#### [Required action]
From the entries below, please output exactly the lines starting at the one containing "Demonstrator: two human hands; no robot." and ending at the one containing "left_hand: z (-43", both included.

#### [Extracted material]
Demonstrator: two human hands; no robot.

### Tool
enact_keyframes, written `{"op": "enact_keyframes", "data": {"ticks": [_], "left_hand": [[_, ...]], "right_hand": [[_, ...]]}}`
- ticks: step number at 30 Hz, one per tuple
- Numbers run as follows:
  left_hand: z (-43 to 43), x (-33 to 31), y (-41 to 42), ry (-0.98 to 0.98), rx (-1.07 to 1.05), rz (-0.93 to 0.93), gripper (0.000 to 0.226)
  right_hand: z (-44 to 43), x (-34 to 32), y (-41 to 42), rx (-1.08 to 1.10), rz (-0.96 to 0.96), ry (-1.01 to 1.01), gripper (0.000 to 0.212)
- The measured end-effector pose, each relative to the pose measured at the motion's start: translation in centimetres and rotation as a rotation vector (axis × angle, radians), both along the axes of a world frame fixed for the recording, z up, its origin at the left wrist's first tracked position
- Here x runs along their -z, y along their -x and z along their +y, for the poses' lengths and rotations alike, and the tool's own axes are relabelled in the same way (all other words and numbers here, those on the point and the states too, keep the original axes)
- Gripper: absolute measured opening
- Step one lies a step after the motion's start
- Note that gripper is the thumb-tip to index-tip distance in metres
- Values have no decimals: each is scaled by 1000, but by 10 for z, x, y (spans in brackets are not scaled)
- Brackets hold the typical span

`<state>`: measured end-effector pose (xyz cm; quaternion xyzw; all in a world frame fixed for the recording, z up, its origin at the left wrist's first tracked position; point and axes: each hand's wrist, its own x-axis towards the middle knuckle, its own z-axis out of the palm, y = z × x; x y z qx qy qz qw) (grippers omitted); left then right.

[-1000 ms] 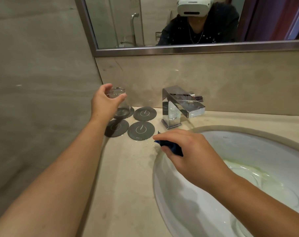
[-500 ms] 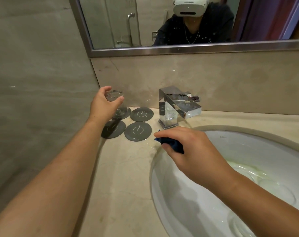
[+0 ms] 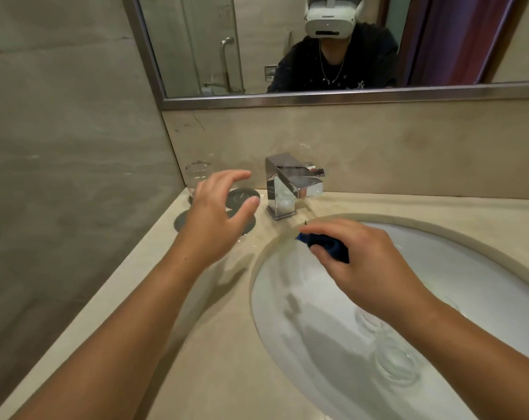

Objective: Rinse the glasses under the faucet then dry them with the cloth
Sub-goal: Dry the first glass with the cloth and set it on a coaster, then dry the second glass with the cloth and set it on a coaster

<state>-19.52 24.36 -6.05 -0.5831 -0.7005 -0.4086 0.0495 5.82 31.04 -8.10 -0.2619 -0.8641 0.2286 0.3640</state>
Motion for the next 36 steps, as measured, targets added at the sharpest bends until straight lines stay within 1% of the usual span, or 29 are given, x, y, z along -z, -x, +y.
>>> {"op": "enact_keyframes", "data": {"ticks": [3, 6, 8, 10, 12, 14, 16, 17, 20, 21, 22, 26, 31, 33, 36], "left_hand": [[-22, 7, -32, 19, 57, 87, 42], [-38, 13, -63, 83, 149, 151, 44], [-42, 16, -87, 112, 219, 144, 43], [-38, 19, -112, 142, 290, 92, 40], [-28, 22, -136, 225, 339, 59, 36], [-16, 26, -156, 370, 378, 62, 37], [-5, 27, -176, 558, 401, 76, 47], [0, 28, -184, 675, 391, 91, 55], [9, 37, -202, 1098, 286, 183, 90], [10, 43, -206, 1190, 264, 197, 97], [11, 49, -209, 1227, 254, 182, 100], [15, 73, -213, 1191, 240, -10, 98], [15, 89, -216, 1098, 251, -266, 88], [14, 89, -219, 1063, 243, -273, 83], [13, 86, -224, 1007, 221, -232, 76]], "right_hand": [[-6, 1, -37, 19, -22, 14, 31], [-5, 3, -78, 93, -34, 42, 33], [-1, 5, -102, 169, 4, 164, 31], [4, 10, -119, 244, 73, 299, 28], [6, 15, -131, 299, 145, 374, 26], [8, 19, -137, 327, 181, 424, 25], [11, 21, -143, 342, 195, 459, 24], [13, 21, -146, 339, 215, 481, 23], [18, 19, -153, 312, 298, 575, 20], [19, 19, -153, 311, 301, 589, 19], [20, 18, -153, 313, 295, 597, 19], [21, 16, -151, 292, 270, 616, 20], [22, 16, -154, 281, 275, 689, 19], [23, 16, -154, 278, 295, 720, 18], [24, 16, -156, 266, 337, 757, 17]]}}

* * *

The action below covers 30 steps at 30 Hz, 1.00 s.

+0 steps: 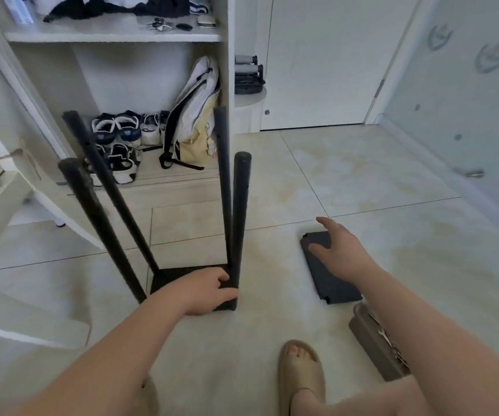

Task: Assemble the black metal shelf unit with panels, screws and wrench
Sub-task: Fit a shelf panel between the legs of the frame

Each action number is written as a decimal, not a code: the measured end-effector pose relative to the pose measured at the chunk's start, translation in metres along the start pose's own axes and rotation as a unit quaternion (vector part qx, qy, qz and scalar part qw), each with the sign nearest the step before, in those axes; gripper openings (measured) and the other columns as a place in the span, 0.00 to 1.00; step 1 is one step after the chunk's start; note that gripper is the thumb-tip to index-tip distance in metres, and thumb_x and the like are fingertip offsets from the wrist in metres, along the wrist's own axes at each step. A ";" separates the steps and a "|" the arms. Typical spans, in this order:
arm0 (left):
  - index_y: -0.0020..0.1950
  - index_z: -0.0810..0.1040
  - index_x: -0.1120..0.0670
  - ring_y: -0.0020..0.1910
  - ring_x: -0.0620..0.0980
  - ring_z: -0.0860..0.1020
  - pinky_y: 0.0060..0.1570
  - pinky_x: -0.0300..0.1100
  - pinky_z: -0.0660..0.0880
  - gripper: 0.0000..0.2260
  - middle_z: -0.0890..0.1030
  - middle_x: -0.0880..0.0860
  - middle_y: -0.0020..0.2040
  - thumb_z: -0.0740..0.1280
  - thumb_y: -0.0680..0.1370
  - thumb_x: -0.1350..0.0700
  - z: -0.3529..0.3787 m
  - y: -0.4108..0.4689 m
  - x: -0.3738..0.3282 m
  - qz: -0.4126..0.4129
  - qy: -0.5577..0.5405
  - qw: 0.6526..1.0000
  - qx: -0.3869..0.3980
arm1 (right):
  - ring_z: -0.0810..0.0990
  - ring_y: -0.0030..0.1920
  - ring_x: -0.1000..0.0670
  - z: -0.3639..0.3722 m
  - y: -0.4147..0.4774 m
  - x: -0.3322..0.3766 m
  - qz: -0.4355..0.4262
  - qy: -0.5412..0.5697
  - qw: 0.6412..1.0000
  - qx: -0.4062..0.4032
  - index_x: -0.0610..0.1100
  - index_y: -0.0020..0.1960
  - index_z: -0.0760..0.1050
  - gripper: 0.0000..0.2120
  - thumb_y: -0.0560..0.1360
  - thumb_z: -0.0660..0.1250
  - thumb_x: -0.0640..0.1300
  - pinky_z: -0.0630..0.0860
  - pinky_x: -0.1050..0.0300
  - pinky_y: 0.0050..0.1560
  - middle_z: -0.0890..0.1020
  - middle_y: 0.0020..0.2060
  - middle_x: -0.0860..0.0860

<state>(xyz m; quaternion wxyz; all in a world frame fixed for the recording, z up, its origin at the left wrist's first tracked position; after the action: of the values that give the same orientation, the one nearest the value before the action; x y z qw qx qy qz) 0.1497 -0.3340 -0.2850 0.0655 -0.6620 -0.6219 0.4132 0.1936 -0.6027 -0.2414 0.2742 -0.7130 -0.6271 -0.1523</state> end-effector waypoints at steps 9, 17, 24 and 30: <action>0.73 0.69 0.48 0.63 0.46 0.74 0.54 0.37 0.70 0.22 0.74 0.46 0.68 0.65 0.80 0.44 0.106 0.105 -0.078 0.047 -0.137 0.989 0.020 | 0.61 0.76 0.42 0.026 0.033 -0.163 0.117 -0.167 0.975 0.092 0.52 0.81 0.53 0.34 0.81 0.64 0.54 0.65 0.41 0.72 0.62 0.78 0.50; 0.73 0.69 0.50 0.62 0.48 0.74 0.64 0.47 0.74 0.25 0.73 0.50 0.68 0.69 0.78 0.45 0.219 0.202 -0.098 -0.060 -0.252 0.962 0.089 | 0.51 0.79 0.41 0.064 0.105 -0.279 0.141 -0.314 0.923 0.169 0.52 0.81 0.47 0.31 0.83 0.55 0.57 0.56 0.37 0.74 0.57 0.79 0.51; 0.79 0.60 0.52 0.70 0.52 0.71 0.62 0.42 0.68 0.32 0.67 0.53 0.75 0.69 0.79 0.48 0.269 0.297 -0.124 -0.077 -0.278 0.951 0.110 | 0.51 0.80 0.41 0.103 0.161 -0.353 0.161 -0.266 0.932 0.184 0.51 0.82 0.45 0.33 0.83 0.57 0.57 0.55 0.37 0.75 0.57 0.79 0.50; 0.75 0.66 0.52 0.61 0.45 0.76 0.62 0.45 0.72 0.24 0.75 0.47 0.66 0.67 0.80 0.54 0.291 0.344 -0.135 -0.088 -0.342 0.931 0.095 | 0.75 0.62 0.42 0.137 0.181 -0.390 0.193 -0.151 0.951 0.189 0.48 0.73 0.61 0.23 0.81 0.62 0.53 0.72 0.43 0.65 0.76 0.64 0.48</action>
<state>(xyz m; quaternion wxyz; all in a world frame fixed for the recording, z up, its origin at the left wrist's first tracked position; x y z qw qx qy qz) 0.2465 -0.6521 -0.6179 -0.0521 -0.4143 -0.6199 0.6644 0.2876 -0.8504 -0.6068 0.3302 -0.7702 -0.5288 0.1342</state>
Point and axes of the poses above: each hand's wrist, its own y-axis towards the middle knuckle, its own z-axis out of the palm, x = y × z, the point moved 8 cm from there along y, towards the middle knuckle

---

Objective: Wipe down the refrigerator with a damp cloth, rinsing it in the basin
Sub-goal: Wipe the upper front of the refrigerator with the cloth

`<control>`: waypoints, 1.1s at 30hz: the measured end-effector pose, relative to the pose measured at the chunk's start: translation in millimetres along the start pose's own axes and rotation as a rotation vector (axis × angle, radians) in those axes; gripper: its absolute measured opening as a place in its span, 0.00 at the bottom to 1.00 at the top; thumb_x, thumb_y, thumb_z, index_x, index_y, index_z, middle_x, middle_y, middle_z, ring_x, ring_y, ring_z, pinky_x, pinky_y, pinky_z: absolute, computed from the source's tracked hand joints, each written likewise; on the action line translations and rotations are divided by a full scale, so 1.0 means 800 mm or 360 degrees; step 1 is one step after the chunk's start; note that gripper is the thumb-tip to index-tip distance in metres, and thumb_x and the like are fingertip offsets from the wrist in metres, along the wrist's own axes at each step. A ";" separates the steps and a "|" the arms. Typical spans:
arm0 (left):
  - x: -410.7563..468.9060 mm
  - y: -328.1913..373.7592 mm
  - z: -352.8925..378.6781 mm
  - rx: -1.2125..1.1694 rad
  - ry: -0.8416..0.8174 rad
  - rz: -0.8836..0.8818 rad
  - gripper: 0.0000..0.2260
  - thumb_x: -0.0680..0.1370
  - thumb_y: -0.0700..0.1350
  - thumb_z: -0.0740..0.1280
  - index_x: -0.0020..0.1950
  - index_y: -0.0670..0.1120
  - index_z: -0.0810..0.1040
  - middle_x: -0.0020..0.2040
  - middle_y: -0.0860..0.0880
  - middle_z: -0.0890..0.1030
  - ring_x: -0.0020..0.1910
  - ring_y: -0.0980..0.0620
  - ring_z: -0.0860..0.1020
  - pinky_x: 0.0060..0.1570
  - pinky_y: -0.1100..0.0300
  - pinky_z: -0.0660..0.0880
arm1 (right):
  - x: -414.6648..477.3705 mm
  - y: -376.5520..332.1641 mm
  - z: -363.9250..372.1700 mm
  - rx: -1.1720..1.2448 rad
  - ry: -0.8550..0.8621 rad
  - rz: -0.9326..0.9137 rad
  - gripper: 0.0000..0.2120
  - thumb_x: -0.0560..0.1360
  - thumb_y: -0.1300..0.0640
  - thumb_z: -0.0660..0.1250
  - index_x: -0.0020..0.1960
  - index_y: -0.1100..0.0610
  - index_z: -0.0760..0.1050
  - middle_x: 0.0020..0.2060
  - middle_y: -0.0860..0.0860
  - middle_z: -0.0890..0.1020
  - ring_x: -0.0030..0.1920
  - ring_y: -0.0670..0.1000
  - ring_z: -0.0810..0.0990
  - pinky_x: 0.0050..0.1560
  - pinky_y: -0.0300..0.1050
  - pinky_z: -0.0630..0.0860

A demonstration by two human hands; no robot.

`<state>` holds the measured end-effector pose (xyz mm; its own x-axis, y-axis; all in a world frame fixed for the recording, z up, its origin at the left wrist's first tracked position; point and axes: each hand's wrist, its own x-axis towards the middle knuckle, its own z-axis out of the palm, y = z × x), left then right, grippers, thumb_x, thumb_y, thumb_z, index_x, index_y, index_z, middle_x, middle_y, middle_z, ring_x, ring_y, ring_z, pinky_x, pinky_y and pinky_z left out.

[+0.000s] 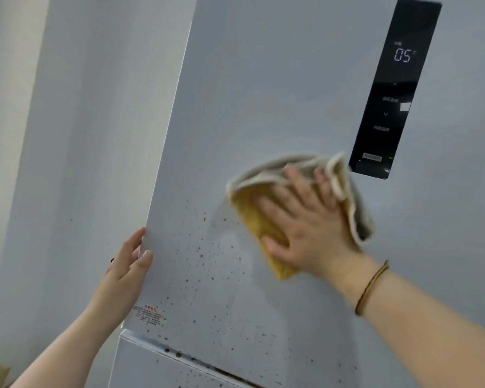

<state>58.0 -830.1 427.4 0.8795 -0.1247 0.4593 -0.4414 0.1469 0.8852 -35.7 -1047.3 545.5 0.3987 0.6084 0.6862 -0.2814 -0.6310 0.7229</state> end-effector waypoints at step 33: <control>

#### [Answer to the exercise]
Demonstrator: two human hands; no robot.

### Tool
enact_keyframes, written `{"op": "enact_keyframes", "data": {"ticks": [_], "left_hand": [[_, ...]], "right_hand": [[_, ...]]}}`
- ticks: step number at 30 Hz, one per tuple
- Numbers run as follows:
  left_hand: z (-43 to 43), x (-33 to 31), y (-41 to 42), ry (-0.98 to 0.98), rx (-1.07 to 1.05), rz (-0.93 to 0.93), gripper (0.000 to 0.226)

That covers the exercise completely.